Southern Africans participate in Activist School in Sweden

KC JOURNAL NO 31 November/December 2012

Maria van Driel* reports on the participation of Southern Africans at the Activist School in Sweden.

Khanya College participated in the Activist School in Sweden with our solidarity partner, Afrikagrupperna, the Afrika Group of Sweden (AGS), from 7 to 14 November 2012. The Swedish School is based on the participation of local members of AGS and the public. The AGS has its roots in the anti-apartheid movement and currently works with solidarity partners in Southern Africa.

This was the second year that Khanya College participated in the Swedish Activist School, first set up in 2011. The Swedish Activist School was from 7 to 15 November 2012. The aim of Khanya’s work with Afrikagrupperna (AGS), its solidarity partner, is to build solidarity, raise awareness and exchange experiences from ‘South to North’ (an inversion of the norm!). The focus of the Activist School was on Marikana and its significance. A delegate from Khanya College (Maria van Driel) and the ‘We are All Marikana’ Campaign (Maria Maluleke) attended the School. There were also inputs and discussions on housing from Abahlali Mjondolo, from KwaZulu-Natal; and on HIV/Aids with Pots of Hope, from Namibia. Altogether this was a delegation of five (3 women and 2 men) from Southern Africa. The focus on Marikana facilitated a broader discussion on the social, political and economic conditions in South Africa as a whole, and contextualised the discussion on housing and HIV/Aids.

The school included four activities in three cities in Sweden, and included the participation of about 130 people. In Stockholm, two activities were held: a seminar with the Afro-Swedes (25 people) and a weekend workshop with AGS members at the YMCA (35 people). The third event was held in Malmo, with a largely student audience of about 50 people. The fourth event was held in Gothenburg with about 20 people.

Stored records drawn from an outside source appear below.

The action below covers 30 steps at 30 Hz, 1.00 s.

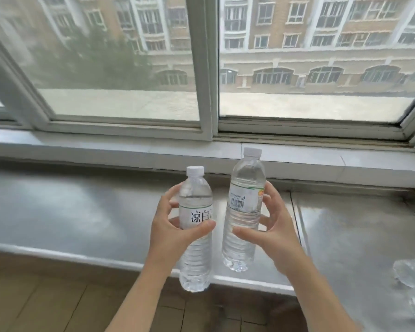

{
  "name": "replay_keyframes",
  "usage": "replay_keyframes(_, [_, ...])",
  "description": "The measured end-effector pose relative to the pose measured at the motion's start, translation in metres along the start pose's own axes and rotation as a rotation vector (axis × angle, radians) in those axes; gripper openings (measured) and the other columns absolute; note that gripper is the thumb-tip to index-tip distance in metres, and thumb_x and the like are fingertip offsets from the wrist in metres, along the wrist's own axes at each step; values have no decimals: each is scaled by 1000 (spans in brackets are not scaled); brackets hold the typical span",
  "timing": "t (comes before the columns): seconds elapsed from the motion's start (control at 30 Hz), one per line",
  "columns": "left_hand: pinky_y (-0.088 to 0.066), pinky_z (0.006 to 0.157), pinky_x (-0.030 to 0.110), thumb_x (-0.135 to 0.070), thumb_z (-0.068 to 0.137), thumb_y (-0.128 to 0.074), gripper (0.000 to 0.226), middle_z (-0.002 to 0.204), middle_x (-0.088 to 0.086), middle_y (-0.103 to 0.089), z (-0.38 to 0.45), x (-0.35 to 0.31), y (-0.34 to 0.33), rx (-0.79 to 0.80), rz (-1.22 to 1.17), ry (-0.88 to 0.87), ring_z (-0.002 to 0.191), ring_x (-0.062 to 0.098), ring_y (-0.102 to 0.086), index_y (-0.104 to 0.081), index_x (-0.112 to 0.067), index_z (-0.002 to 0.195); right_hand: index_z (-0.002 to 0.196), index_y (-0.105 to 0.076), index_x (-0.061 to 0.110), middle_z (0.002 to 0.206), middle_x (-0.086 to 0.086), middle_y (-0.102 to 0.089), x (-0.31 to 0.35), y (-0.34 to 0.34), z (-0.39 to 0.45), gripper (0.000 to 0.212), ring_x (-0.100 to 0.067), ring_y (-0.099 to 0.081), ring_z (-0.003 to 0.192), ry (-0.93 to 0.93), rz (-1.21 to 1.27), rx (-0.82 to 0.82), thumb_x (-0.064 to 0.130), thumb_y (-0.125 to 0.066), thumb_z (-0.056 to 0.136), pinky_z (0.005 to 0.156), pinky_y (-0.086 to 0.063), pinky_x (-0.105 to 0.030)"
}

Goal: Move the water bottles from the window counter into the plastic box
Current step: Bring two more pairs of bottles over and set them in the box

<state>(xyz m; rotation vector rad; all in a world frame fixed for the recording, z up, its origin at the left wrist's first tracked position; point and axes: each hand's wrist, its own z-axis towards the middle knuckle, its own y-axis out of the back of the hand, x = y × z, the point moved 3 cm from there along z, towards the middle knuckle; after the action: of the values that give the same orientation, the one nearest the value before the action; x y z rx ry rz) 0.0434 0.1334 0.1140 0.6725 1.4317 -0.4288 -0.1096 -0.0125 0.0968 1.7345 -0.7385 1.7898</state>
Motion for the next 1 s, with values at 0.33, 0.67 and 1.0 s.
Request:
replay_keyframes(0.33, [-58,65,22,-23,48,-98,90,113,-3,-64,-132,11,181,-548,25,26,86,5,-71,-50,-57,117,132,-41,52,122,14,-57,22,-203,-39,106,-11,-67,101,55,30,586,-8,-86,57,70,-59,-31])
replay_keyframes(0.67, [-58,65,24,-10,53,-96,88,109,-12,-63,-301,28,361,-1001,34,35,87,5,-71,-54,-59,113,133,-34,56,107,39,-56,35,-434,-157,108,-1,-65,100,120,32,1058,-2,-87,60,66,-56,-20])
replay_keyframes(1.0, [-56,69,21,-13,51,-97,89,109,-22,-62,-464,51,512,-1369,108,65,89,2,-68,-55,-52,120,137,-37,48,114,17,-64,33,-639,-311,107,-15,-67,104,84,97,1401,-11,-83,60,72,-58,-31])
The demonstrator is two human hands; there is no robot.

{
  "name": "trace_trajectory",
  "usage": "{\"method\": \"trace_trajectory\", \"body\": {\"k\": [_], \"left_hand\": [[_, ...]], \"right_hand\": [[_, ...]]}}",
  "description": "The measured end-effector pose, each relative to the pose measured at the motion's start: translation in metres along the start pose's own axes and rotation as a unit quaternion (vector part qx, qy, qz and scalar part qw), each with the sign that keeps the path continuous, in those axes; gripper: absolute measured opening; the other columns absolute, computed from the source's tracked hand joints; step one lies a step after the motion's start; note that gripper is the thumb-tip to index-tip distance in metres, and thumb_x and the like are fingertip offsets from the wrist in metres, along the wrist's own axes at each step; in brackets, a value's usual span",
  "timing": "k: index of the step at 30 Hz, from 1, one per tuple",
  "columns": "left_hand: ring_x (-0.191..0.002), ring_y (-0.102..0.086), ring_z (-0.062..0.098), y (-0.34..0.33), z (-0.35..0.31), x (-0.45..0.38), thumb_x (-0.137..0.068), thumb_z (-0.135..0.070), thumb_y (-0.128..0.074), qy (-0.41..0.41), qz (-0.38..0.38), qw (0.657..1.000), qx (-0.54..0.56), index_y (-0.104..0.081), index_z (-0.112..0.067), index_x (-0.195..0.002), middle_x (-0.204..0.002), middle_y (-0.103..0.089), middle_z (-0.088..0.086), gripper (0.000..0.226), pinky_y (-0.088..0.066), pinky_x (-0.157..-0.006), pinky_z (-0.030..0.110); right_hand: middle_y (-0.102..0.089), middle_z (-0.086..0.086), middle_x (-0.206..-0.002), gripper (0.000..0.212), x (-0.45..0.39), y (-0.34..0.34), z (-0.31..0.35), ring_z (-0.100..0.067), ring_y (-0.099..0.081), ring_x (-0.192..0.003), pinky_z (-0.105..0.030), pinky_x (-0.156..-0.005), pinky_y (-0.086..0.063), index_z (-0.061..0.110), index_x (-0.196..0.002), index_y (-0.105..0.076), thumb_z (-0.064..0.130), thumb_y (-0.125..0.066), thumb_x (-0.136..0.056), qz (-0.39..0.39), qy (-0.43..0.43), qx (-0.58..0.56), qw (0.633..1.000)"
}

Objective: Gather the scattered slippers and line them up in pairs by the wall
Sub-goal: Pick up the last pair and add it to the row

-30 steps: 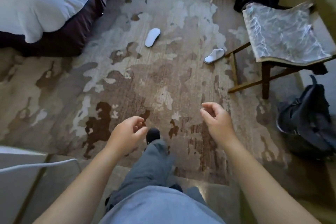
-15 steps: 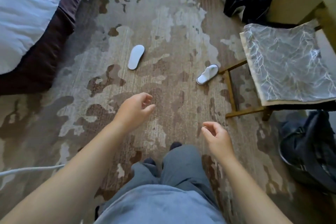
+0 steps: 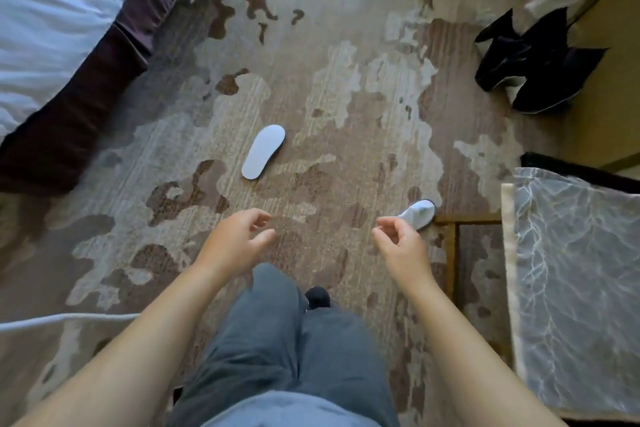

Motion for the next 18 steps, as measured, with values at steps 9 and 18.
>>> {"method": "trace_trajectory", "body": {"k": [9,18], "left_hand": [[-0.113,-0.052,0.023,-0.007,0.015,-0.190,-0.086,-0.023,-0.054,0.066,0.035,0.997,0.009,-0.054,-0.011,-0.117,-0.124,-0.057,0.010,0.033,-0.038,-0.094,0.030],[-0.119,-0.047,0.021,-0.065,0.097,-0.435,-0.087,-0.024,-0.052,0.083,0.019,0.996,0.025,-0.052,-0.013,-0.118,-0.128,-0.053,0.007,0.033,-0.034,-0.095,0.028]], "right_hand": [[-0.057,-0.003,-0.105,0.025,-0.204,-0.033,0.038,-0.012,-0.051,-0.094,-0.023,-0.080,-0.036,0.010,-0.112,-0.053,0.014,-0.052,-0.088,0.050,-0.012,0.052,0.997],[-0.053,-0.005,-0.113,0.025,-0.412,-0.156,-0.055,-0.017,-0.050,-0.103,-0.024,-0.085,-0.036,0.011,-0.111,-0.056,0.014,-0.055,-0.086,0.131,-0.009,0.151,0.980]]}}
Point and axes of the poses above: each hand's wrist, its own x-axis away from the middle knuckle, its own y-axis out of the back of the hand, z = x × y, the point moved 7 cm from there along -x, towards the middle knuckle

The school was successful on a number of levels: the interest in Marikana and Southern Africa was evident in the debates and a number of interviews were held with local newspapers. Two members of Parliament attended the events in Stockholm. Common issues for debate included: what is solidarity and what does it mean in practice? Neoliberalism has had similar effects in Sweden, such as the increase in the casualisation of work and the use of labour brokers, even though this is not as pronounced as in Southern Africa. This was also an opportunity for the delegation from Southern Africa to work with their Swedish counterparts and to experience different cultures and make new friendships.

With the extension of the neoliberal agenda to all parts of the world, it is possible for us to build solidarity internationally. For this reason the AGS runs an activist school in Sweden and draws on the support of partners such as Khanya College. The struggle for social justice is an international one, and therefore we do need to find ways to build solidarity.

In Sweden we were exposed to the Fair Trade movement that supports workers’ rights to earn a living wage, irrespective of where they come from, or what they produce. In Sweden, the Fair Trade movement is supportive of especially farmworkers who produce wine in South Africa. We were also impressed by some of the solidarity work that takes place in Sweden, especially the participation of young people. During the activist schools, we learnt more about, amongst others, Morocco’s continued occupation of Western Sahara and Shell’s continued exploitation of the oil, the land and the people in the Niger Delta, in Nigeria. The activist exchange in Sweden was thought provoking and also raised the importance of actively showing solidarity with struggles for social justice in the rest of the world. Thanks to all at AFrikagrupperna for their solidarity!